Loss rates stemming from exposures fully and completely secured by real estate

Source: BaFin

Supervisory Review and Evaluation Process (SREP)

The SREP is used to verify and assess both an institution’s risk situation/controls and the associated adequacy of its internally determined capital and liquidity (ICAAP and ILAAP). These are based on the EBA’s SREP guidelines. On-site inspections, the supervisory review of internal stress tests, and supervisory benchmarking of internal approaches constitute the main supervisory activities, the results of which are included in the SREP. Based on EBA guidelines, the SREP follows what is known as the “Pillar 1 plus” approach, in which the minimum requirements of Pillar 1 (pursuant to the CRD/CRR) are supplemented by institution-specific supervisory capital requirements covering risks not or not sufficiently taken into account in Pillar 1 (e.g. interest rate risk in the banking book) - so-called Pillar 2 requirements in accordance with §6c of the German Banking Act.

Supervisory stress tests

The individual Pillar 2 requirements determined within the SREP are supplemented by an individual Pillar 2 guidance in accordance with §6d of the German Banking Act. This Pillar 2 guidance is determined by the responsible supervisory authority on the basis of the results of annual supervisory stress tests.

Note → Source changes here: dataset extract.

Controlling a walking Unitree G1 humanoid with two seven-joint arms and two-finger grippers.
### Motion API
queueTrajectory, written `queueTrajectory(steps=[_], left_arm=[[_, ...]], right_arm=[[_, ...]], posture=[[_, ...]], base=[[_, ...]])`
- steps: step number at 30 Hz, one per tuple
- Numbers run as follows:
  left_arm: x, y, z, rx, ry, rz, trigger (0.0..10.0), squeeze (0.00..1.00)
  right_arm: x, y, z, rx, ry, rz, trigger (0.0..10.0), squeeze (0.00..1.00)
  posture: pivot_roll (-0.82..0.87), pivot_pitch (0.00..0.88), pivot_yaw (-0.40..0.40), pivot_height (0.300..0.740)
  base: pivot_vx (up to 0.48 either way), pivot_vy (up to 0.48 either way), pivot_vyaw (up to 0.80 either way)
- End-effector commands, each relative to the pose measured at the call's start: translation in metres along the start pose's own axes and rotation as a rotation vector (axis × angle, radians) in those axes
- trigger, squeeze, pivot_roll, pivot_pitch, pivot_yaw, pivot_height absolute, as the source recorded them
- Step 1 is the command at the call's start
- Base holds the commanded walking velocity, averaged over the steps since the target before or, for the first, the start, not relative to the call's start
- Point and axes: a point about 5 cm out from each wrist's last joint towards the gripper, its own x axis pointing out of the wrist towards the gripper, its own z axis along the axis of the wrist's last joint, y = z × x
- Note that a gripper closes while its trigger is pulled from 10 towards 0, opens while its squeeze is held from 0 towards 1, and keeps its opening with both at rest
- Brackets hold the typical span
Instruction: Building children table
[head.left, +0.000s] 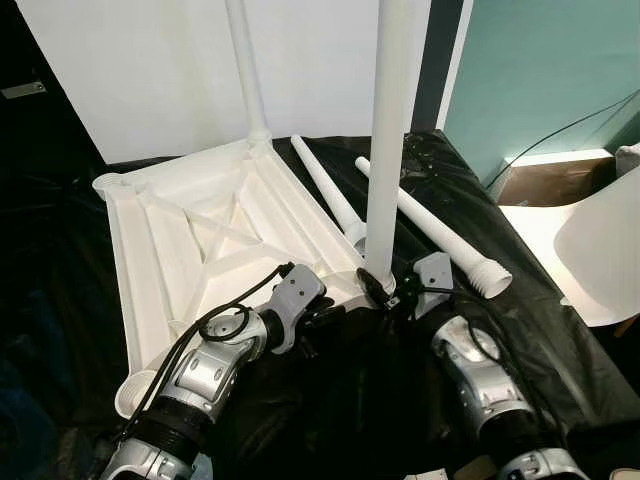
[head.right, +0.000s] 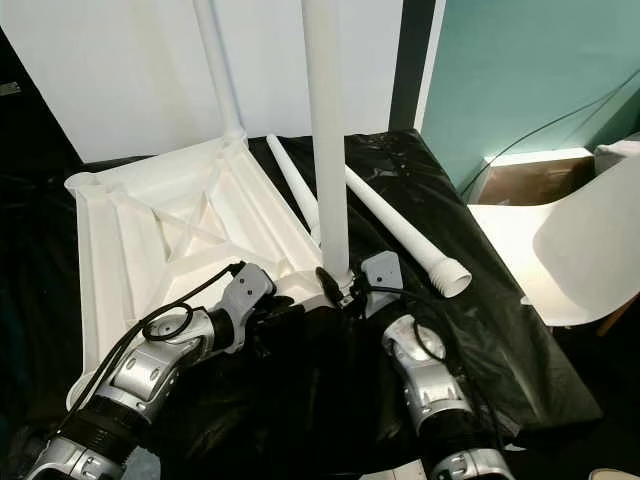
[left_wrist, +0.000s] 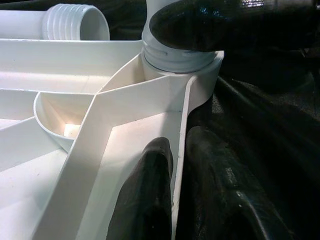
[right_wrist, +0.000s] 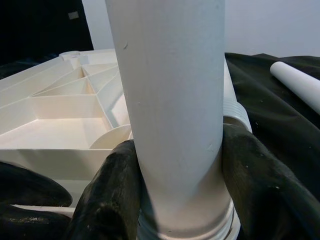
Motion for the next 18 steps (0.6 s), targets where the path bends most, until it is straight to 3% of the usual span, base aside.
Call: queueTrajectory(steps=[1,7,14,15,17,18], left_arm=[[0.0031,-0.0071,-0.024,-0.092,0.098,-0.026,10.0,0.0],[0.004,-0.0014,-0.0249,-0.103,0.115,0.018,10.0,0.0],[0.0043,-0.0023,-0.0239,-0.048,0.123,-0.005,10.0,0.0],[0.0039,-0.0024,-0.0216,-0.051,0.106,-0.014,10.0,0.09],[0.0039,-0.0022,-0.0209,-0.061,0.101,-0.015,10.0,0.09],[0.0036,-0.0026,-0.0195,-0.058,0.094,-0.02,10.0,1.0]], right_arm=[[-0.0012,-0.0072,-0.0072,-0.02,0.067,-0.003,10.0,0.0],[0.0006,-0.0118,-0.0056,-0.021,0.069,-0.007,10.0,0.0],[0.0005,-0.0096,-0.0048,-0.001,0.067,0.01,10.0,0.0],[0.0005,-0.0094,-0.005,0.002,0.068,0.01,10.0,0.0],[0.0005,-0.0094,-0.005,0.004,0.069,0.01,10.0,0.0],[0.0002,-0.0089,-0.0053,0.006,0.07,0.01,10.0,0.0]], posture=[[0.02,0.0,0.028,0.74],[0.02,0.0,0.023,0.74],[0.02,0.0,0.024,0.74],[0.02,0.0,0.024,0.74],[0.02,0.0,0.024,0.74],[0.01,0.0,0.026,0.74]], base=[[0.0,0.0,0.0],[0.0,0.0,0.0],[0.0,0.0,0.0],[0.0,0.0,0.0],[0.0,0.0,0.0],[0.0,0.0,0.0]])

As a rule, the Pillar 2 guidance is based on the reduction of the institution's capitalisation when applying a macroeconomic downturn scenario.

Current developments

Several EBA working groups started drafting the guidelines and regulatory technical standards (RTS) for interest rate risk in the banking book (IRRBB) mandated in the CRD (Articles 84 and 98) in September 2020. The following papers are involved:

  • Guidelines on IRRBB requirements and on credit spread risks in the banking book (CSRBB) with requirements for bank internal models under Pillar 2.
  • RTS with four new supervisory standardised approaches
  • RTS on the so-called supervisory outlier test (SOT)

The EBA published the final guidelines and the final drafts of the two RTS in October 2022. The entry into force of the requirements as well as the first application is expected to take place in the course of 2023 and 2024.